### [Work item]
Quote all of the data exactly as given. Skip every picture it contains.

### [Stored data]

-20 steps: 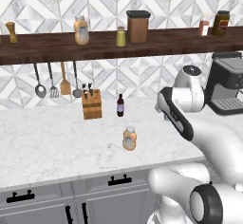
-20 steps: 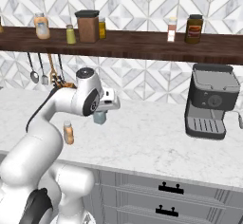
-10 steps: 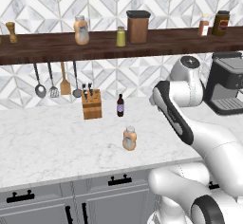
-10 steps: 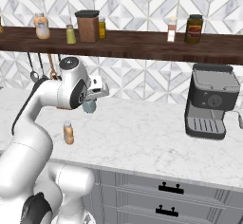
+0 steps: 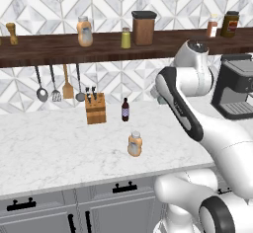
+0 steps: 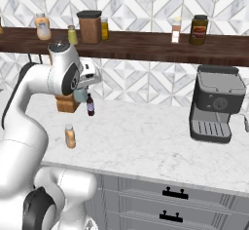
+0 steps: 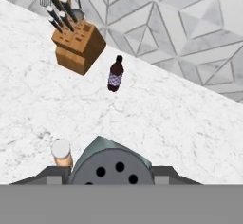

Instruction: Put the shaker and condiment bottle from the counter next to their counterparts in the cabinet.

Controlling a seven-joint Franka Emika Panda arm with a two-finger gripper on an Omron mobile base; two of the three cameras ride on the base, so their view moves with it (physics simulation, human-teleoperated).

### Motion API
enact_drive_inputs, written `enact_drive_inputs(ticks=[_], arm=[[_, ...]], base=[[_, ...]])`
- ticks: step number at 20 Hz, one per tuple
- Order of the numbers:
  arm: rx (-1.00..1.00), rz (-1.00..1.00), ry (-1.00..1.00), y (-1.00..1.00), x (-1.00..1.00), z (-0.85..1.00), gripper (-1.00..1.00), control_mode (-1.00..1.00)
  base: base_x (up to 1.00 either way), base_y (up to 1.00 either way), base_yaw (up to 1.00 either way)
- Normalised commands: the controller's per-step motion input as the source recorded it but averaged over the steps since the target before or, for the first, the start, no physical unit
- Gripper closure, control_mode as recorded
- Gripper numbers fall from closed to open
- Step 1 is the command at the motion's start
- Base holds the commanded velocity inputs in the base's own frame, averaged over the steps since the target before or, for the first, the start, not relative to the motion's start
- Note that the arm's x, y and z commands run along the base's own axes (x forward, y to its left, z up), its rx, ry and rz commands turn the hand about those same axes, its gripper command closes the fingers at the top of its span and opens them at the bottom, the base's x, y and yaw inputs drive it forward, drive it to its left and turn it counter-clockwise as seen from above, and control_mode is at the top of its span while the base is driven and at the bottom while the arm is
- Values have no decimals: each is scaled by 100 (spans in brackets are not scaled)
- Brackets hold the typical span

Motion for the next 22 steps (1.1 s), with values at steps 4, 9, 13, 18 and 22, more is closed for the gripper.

### [Reply to the exercise]
-20 steps: 
-20 steps: 
-10 steps: 
-10 steps: 
+0 steps: 
+0 steps: 
+0 steps: 

Instruction: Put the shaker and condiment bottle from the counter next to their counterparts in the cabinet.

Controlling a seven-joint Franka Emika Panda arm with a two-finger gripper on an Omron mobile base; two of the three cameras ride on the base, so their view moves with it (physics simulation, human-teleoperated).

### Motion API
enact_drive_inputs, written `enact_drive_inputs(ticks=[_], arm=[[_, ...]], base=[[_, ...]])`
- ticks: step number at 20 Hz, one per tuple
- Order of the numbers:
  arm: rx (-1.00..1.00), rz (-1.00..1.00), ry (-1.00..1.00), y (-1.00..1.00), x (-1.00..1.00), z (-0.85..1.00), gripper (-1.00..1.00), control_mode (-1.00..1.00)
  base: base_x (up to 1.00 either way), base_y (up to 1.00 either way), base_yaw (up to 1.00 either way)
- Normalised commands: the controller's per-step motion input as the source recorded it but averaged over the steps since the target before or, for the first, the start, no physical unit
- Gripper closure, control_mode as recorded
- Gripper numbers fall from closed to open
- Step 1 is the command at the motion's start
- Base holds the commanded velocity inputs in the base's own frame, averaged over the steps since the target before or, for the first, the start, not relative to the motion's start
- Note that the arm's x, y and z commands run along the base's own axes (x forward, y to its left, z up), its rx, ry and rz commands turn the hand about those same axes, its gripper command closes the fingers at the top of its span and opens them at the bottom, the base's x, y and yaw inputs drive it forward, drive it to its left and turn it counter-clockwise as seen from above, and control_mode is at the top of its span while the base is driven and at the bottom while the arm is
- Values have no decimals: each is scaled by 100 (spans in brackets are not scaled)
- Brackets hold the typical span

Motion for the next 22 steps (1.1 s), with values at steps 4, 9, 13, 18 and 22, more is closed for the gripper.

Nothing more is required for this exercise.